Nel 1992 il filosofo francese contemporaneo Jean-Luc Nancy ha subito un trapianto di cuore.

Ha raccontato questa estenuante esperienza nel libro L’intruso, edito da Cronopio e uscito nel 2000. Nancy basa la sua riflessione, breve ma densa, sulla coppia di sostantivi intrusione/estrusione, due termini che si oppongono ma che al contempo si richiamano cercandosi, abbinandosi, dandosi reciprocamente un senso. Non potrebbe esserci estrusione senza intrusione: quando, infatti, scegliamo di estrudere qualcosa – ossia di eliminarla, allontanarla – è perché essa viene percepita da noi come un intruso da scacciare, come un estraneo che ci crea problemi, ci invade o richiede troppo da noi; magari un impossibile che non possiamo o non vogliamo dare.

Il cuore di Nancy, quello con il quale è venuto al mondo, diventa l’organo da estrudere: appare come un intruso all’interno del suo stesso sistema corporeo, un intruso che non è più in grado di svolgere il suo compito e che mette a rischio la salute del filosofo. Si rende quindi necessario un trapianto: un altro cuore, un cuore che si attende come un libro fuori catalogo ordinato in libreria. Il cuore di un altro, capace di salvare la vita di Nancy, ma solo dopo un’intrusione violenta, fantascientifica, quasi impossibile da immaginare.

Scrive Nancy: «Dal momento in cui mi fu detto che era necessario un trapianto, tutti i segni parvero vacillare, tutti i riferimenti capovolgersi» (J.L. Nancy, L’intruso, 2000). Il suo cuore, che gli «saliva alla gola come un cibo indigerito», lo stava abbandonando. Per sopravvivere, avrebbe dovuto ospitare in sé qualcosa di estraneo.
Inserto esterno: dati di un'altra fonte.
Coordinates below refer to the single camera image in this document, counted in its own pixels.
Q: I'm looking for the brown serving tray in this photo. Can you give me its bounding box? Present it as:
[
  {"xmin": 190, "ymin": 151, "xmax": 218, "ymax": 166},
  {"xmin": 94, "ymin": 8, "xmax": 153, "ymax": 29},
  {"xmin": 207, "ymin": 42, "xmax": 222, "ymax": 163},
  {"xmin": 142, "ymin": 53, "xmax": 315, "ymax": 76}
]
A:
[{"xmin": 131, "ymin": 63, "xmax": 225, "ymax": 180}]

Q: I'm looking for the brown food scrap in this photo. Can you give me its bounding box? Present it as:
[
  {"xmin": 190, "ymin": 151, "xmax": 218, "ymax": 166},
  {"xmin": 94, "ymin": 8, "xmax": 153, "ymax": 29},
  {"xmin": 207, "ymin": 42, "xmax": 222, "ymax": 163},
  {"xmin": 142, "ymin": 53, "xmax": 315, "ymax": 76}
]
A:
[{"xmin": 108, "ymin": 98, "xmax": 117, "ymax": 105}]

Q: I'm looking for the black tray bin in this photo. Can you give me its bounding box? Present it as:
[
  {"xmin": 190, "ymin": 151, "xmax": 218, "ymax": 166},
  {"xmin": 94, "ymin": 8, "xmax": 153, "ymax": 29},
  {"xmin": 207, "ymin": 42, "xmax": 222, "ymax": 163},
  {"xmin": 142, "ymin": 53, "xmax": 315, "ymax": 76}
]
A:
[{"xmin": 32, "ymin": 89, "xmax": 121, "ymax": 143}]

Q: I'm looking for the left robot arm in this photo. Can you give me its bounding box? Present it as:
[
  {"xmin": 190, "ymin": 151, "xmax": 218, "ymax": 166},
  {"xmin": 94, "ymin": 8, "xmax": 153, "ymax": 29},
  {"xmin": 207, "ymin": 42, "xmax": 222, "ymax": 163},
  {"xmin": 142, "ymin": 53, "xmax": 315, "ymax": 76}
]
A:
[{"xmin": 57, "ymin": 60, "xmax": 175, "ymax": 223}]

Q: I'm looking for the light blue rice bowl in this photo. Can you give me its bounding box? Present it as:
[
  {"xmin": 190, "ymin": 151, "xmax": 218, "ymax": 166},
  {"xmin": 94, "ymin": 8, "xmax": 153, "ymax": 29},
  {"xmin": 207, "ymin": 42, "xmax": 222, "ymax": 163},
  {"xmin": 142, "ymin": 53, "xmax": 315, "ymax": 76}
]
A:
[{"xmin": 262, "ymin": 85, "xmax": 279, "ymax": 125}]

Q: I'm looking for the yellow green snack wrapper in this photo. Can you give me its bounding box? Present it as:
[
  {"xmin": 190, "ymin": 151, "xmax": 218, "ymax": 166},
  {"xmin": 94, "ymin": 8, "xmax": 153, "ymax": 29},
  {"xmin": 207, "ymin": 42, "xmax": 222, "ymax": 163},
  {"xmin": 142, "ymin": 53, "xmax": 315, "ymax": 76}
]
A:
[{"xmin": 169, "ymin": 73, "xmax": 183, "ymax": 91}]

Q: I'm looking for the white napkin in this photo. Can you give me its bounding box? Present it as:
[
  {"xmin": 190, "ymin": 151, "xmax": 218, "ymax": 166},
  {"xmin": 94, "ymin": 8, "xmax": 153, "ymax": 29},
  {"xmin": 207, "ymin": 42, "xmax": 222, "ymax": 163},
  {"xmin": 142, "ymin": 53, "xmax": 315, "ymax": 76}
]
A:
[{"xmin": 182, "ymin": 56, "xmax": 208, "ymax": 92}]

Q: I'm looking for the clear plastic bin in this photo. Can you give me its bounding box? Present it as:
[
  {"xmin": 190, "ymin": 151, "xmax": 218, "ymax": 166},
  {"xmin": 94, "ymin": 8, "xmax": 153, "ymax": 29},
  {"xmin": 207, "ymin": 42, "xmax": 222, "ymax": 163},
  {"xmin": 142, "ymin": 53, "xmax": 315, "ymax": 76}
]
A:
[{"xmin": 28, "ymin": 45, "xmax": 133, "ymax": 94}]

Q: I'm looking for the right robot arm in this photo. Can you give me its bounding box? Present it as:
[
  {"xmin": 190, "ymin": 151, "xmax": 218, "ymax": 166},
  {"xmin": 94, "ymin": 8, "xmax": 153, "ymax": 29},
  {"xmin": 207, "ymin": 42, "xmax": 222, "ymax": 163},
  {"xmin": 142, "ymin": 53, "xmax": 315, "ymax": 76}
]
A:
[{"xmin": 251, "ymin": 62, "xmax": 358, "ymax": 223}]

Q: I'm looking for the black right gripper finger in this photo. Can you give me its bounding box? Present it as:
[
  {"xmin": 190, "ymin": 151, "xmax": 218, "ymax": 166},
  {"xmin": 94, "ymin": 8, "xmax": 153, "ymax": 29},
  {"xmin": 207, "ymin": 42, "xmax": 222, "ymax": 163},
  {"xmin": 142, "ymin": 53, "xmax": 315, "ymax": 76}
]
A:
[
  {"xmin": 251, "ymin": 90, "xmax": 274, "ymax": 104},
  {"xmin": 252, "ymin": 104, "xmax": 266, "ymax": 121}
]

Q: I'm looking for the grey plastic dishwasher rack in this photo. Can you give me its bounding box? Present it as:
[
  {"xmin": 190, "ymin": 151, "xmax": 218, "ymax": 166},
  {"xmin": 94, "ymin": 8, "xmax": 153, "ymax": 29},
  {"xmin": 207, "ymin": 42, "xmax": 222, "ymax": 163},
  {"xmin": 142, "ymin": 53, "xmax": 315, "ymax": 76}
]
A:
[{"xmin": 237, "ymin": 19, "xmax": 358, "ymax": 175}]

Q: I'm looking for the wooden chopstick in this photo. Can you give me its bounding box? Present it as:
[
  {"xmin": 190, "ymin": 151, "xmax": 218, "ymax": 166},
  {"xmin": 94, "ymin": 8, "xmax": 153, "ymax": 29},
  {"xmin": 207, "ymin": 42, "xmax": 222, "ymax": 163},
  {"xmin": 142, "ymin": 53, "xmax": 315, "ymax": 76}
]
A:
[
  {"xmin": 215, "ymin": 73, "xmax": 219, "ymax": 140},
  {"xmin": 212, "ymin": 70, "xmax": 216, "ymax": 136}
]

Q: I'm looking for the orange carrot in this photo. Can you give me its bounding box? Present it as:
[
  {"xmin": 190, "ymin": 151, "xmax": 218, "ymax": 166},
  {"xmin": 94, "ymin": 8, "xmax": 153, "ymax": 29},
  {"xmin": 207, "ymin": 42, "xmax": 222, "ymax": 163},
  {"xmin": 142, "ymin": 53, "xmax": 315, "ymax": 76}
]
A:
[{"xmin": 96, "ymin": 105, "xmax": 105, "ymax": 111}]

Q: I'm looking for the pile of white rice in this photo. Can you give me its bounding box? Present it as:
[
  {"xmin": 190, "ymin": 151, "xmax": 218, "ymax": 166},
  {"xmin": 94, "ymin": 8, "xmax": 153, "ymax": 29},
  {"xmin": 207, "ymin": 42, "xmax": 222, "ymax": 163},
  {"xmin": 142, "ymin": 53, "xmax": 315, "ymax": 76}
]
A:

Ma come si fa ad accogliere un intruso, che per sua stessa definizione giunge imperioso e si introduce in un ambiente familiare con aggressività e potenza, con scaltrezza e imprevedibilità? L’intruso arriva «senza permesso e senza essere invitato. Bisogna che vi sia un che di intruso nello straniero che, altrimenti, perderebbe la sua estraneità» (ivi). Bisogna accettare un’inaccettabile.

I medici devono estrudere per poi includere.

Di fronte a questa scomoda e temibile realtà, Nancy si sdoppia, così come doppio si fa il senso della sua stessa esistenza. La sua vita sarà la morte di un altro essere umano. Ciò che sente è «di essere caduto in mare pur restando ancora sul ponte» (ivi). Egli è in due luoghi contemporaneamente: in balia della morte che incombe, della quale il suo cuore malandato si fa messaggero; in balìa della vita che ancora lo trattiene a sé con la promessa di una speranza, di una soluzione. Nancy è al di qua e al di là, così come sarà e resterà se stesso con in petto l’organo di un altro.

Il filosofo capisce anche che se si vuole sopravvivere bisogna prima diventare estranei a se stessi. Prima dell’arrivo dell’intruso il suo sistema immunitario viene preventivamente preparato a essere neutro, ossia inutile, per facilitare la sua venuta. Esso viene quasi cancellato, per minimizzare il rischio di un rigetto. «L’intruso è in me e io divento estraneo a me stesso» (ivi), spiega Nancy. L’estraneità si moltiplica e i farmaci anti-rigetto gli causano un abbassamento delle difese immunitarie che sfocia in cancro. Questa nuova malattia lo costringe a ulteriori sofferenze che paiono infinite e che sbalzano ancora e ancora la bussola della sua identità.

Ma egli sopravvive. E lo fa perché l’uomo ha imparato a superare se stesso divenendo «colui che snatura e rifà la natura, colui che ricrea la creazione» (ivi).

Per sopravvivere dobbiamo continuamente estrudere qualcosa e includere qualcos’altro di nuovo. Lo facciamo con il nostro organismo – le unghie troppo lunghe o i capelli, che vanno tagliati ma che poi ricrescono. Lo facciamo con persone e situazioni che, come il vecchio cuore di Nancy, ci divengono indigeste. Il ciclo della vita esclude per accogliere, e accoglie sapendo a priori che quella venuta resterà, come dice Nancy, scomoda e dal sapore straniero fino a che seguiterà a venire, fino a che non sarà divenuta qualcosa di familiare – ma quella familiarità durerà sempre e soltanto per un tempo determinato, sfociando poi in una nuova estrusione che sa di auto-defezione.

«L’intruso non è nessun altro se non me stesso e l’uomo stesso. Non è nessun altro se non lo stesso che non smette di alterarsi […] intruso nel mondo come in se stesso» (ivi).

Un paradosso che va accettato, compreso, abbracciato.